The Brothers Silver
This story opens to introduce a family in the midst of a divorce. The parents are at each other at every turn, and the two boys, Jules and Leon (Lee), are having to deal with that. We are hearing the story at first from Jules’s point of view, and it is not a pretty story. Jules’s father, Ed, is a gambler and womanizer and mean as a snake to his wife, Ethel. She is clearly unstable, but how much of the blame for that belongs to Ed is yet to be seen. The boys fight with each other and treat each other badly. It’s clear they have learned the lessons of their parents. We are introduced to the extended family of cousins and aunts and uncles and the father’s girlfriend and are given stories along with the introductions making it hard to focus on the story of the main characters.
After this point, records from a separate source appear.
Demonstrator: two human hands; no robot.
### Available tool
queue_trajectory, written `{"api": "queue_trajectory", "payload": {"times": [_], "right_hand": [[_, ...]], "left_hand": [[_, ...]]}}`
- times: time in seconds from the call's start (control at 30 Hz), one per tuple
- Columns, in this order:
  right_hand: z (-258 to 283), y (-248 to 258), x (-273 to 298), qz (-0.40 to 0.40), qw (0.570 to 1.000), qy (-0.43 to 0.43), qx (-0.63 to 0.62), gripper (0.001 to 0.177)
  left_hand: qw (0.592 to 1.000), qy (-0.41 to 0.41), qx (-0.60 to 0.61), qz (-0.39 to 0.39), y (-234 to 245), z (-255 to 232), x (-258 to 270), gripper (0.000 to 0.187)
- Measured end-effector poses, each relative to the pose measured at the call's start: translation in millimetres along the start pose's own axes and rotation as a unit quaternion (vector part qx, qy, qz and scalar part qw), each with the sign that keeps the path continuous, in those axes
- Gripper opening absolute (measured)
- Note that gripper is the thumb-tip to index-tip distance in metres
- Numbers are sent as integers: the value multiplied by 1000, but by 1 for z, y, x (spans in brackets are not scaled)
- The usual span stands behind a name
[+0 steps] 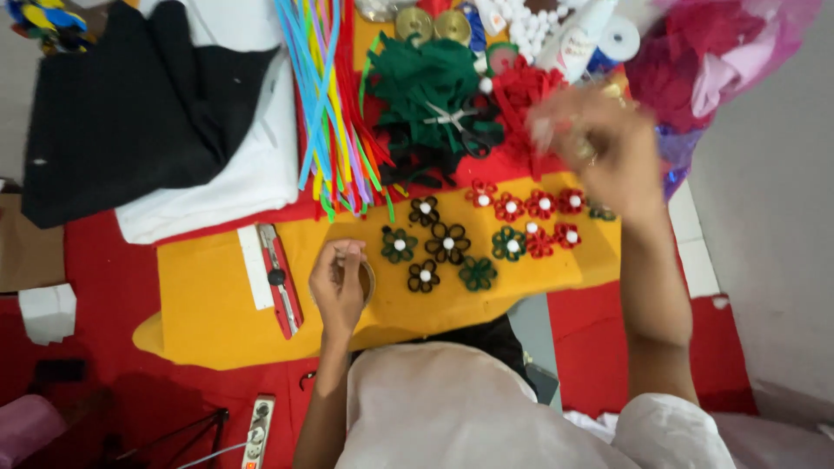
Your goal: Assembling small decorative flowers from fabric scraps and tape.
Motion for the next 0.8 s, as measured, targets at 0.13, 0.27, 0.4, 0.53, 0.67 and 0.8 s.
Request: {"api": "queue_trajectory", "payload": {"times": [0.13,0.27,0.4,0.53,0.67,0.8], "right_hand": [[1,-43,74,40,993,-98,-49,28],[-10,-81,121,59,995,-81,-18,25],[-7,-109,140,84,996,-36,7,23],[-8,-116,145,88,995,-14,34,23],[-12,-120,145,108,988,10,110,22],[-8,-124,142,142,979,18,142,21]], "left_hand": [[998,-32,-47,-10,-2,-8,0,16],[997,-44,-61,-2,-3,-9,1,14],[997,-44,-52,-27,-3,-7,2,13],[997,-38,-64,-15,-2,-3,3,17],[998,-30,-50,-21,-3,-6,3,16],[998,-30,-49,-21,-4,-6,2,16]]}}
Point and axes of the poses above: each hand's wrist, its own x-axis away from the middle knuckle, its own y-axis out of the back of the hand, z = x × y, the point moved 6 cm from there along -x, towards the middle knuckle, and after that the axes turned 8 degrees about x, right-handed, at the moved point
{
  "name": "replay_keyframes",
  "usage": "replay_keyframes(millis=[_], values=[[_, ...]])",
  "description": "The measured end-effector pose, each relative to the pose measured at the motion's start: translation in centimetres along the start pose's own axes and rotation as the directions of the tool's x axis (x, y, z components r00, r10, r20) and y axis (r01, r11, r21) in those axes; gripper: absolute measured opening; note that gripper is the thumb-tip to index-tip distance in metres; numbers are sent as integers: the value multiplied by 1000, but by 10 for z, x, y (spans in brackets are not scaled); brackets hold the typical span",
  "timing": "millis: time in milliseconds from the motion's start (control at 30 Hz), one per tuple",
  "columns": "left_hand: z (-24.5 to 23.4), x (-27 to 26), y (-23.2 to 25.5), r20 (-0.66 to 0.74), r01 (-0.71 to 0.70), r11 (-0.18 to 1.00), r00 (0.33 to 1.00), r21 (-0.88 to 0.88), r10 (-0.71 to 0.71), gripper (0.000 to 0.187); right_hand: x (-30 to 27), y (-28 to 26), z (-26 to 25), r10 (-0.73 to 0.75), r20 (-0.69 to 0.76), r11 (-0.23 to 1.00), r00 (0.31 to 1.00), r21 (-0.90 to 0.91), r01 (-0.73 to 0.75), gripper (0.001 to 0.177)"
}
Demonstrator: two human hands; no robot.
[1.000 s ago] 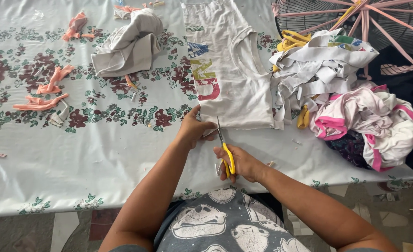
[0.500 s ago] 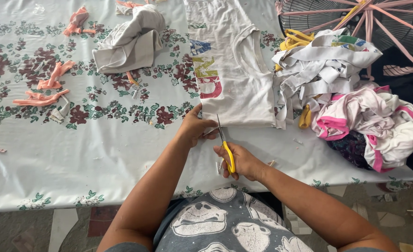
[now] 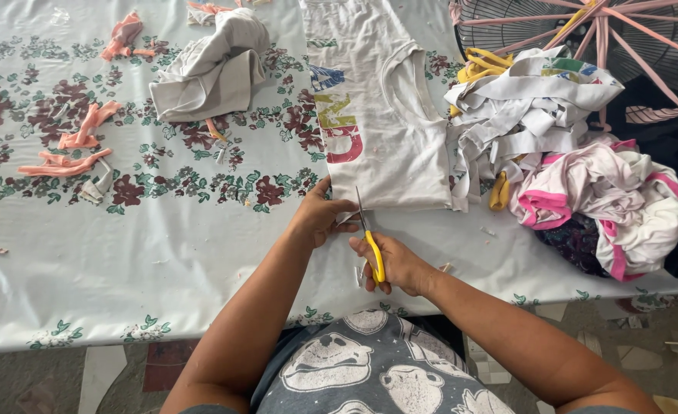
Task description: Cutting a white t-shirt into strips using a pair of scissors.
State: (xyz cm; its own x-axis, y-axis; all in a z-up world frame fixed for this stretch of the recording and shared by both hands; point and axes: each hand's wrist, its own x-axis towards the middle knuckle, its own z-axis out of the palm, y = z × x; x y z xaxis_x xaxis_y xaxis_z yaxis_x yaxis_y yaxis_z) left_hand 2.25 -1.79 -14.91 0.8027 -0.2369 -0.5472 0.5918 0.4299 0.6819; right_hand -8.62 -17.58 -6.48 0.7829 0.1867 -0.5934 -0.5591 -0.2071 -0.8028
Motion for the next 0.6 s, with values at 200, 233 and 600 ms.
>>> replay_keyframes(millis=[200,233,600], values=[[0,-1,-3,7,-13,1000,1000,10,13,98,-1,2,0,-2,-26,1000,1000,-4,2,48],[0,-1,-2,8,-13,1000,1000,9,13,98,4,8,-2,-2,-27,1000,1000,-6,2,48],[8,-11,-2,-53,-61,998,997,31,63,100,14,25,-3,-54,-94,994,994,-100,44,45]])
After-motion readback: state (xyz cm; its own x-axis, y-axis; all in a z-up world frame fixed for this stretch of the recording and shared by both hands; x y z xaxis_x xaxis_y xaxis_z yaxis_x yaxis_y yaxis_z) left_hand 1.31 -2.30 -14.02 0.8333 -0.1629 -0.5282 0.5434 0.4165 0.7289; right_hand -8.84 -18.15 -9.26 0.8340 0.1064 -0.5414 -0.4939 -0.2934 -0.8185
The story is many, many years long, and it feels like it to the reader. None of the characters are particularly likable, making this a tough slog.
There are paragraphs laden with a description detailing every sight, sound, smell and filled with internal rhymes and consonance (“A muggy ocean breeze teases with its wheezes. It glides between the buildings, reminding me the seas are near. It fills the streets with sticky nuzzles and the puzzle of the clouds: will it drizzle, will it drench?”). In a paragraph about family photos, the author describes nearly thirty photos when three or four would give the reader enough. One paragraph of stream-of-consciousness description goes on for four pages! Chapters are told from different point-of-view characters, but it sometimes takes pages of reading to discover who the point-of-view character is. One chapter is a long conversation between two people with identical voices and speech patterns and no dialogue tags, repeating things they both know well, another chapter is told by Jules emotions at a hysterical pitch, and another is a letter, and so on. All are information dumps with virtually no action. One chapter is all questions. One might be a prose poem. Some seem to be stuck in just to experiment with language and don’t add to the story. This book is badly overwritten and could use some rounds of serious editing to get the writing out of the way of the story, not that the story is very compelling. Readers really don’t need all the detail — what Ed’s girlfriend’s breasts look like, how moldy the dishes are over and over, every thought Ethel expresses, every jarring thing family members do. It is exhausting to read. The last interminable chapter (half the book) tells the tale of a road trip that introduces a great many unlikable characters without really illuminating readers in any meaningful way.